#### Source data

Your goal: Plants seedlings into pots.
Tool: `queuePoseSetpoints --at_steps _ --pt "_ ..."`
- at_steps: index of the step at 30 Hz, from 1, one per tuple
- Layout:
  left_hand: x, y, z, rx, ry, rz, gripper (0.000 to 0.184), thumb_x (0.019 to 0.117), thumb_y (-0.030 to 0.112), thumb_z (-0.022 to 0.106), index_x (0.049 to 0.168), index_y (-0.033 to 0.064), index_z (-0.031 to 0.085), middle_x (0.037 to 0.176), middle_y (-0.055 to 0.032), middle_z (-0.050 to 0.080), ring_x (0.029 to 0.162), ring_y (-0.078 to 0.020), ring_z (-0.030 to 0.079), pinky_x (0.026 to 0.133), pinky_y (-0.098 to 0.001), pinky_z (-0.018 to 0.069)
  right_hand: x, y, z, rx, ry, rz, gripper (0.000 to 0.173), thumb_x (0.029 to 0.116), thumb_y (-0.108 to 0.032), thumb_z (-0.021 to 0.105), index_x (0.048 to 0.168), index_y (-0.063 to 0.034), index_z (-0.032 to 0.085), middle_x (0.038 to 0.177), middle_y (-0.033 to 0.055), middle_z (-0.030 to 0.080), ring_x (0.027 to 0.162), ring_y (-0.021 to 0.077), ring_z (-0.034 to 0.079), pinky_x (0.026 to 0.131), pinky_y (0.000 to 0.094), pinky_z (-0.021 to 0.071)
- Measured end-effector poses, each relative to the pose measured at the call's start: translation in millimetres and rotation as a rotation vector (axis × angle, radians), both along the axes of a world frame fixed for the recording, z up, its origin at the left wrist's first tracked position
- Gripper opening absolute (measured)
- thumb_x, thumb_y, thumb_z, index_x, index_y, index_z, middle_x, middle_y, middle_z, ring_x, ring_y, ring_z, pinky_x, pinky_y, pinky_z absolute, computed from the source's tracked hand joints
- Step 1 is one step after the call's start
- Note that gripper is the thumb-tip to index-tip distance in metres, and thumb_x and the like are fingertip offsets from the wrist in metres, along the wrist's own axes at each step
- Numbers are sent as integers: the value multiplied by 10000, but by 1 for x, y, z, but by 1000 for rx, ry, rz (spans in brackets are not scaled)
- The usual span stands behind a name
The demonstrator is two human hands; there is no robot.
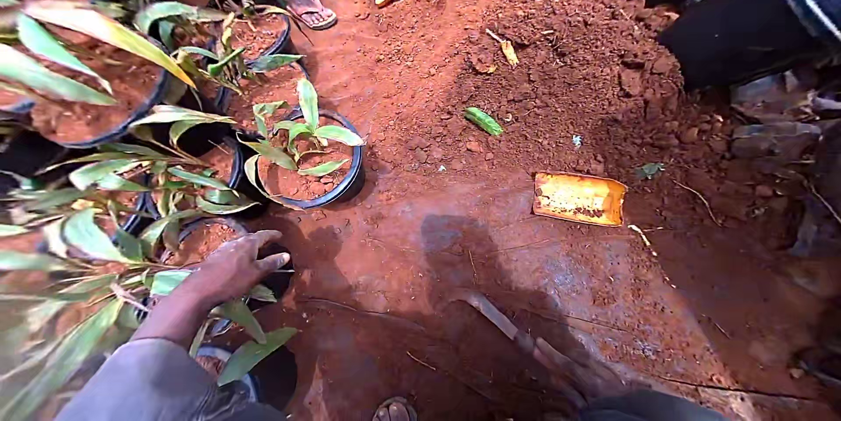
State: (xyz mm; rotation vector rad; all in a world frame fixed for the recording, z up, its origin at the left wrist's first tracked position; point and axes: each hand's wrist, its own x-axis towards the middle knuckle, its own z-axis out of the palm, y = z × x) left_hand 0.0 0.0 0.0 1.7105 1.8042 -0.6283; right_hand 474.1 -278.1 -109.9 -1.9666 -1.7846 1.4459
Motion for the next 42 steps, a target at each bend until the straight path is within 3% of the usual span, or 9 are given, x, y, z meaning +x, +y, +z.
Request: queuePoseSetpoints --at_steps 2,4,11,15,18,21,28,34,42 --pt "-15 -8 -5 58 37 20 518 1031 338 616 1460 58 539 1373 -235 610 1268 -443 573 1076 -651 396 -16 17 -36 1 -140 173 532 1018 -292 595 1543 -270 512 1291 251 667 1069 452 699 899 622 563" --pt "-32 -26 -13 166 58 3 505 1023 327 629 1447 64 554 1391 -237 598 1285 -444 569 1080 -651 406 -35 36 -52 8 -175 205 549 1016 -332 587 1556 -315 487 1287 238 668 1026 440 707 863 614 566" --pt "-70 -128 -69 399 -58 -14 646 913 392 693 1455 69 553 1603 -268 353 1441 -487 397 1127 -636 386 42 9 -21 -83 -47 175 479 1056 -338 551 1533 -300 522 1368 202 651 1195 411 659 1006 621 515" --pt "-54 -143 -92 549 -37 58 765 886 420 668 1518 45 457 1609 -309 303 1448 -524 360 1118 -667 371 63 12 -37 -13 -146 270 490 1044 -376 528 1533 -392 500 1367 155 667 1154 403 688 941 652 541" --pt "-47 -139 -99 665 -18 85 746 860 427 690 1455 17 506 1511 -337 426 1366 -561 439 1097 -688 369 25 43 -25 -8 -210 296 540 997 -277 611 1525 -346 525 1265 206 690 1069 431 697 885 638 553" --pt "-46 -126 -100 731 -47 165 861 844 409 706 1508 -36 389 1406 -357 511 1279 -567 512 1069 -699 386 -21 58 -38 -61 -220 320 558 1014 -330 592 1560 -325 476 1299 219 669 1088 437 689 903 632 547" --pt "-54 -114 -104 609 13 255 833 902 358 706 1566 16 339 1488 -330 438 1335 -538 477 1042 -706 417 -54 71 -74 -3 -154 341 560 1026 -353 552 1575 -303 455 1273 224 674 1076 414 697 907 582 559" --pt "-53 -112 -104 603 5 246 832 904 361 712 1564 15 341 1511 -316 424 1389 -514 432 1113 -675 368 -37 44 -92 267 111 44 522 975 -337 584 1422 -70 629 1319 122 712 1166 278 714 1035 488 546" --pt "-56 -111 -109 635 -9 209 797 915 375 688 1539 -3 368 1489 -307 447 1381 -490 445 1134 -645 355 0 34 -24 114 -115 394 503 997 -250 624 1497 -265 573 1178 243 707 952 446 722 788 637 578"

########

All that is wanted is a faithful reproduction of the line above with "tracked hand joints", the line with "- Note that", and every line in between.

**Answer to this exercise:**
- thumb_x, thumb_y, thumb_z, index_x, index_y, index_z, middle_x, middle_y, middle_z, ring_x, ring_y, ring_z, pinky_x, pinky_y, pinky_z absolute, computed from the source's tracked hand joints
- Step 1 is one step after the call's start
- Note that gripper is the thumb-tip to index-tip distance in metres, and thumb_x and the like are fingertip offsets from the wrist in metres, along the wrist's own axes at each step

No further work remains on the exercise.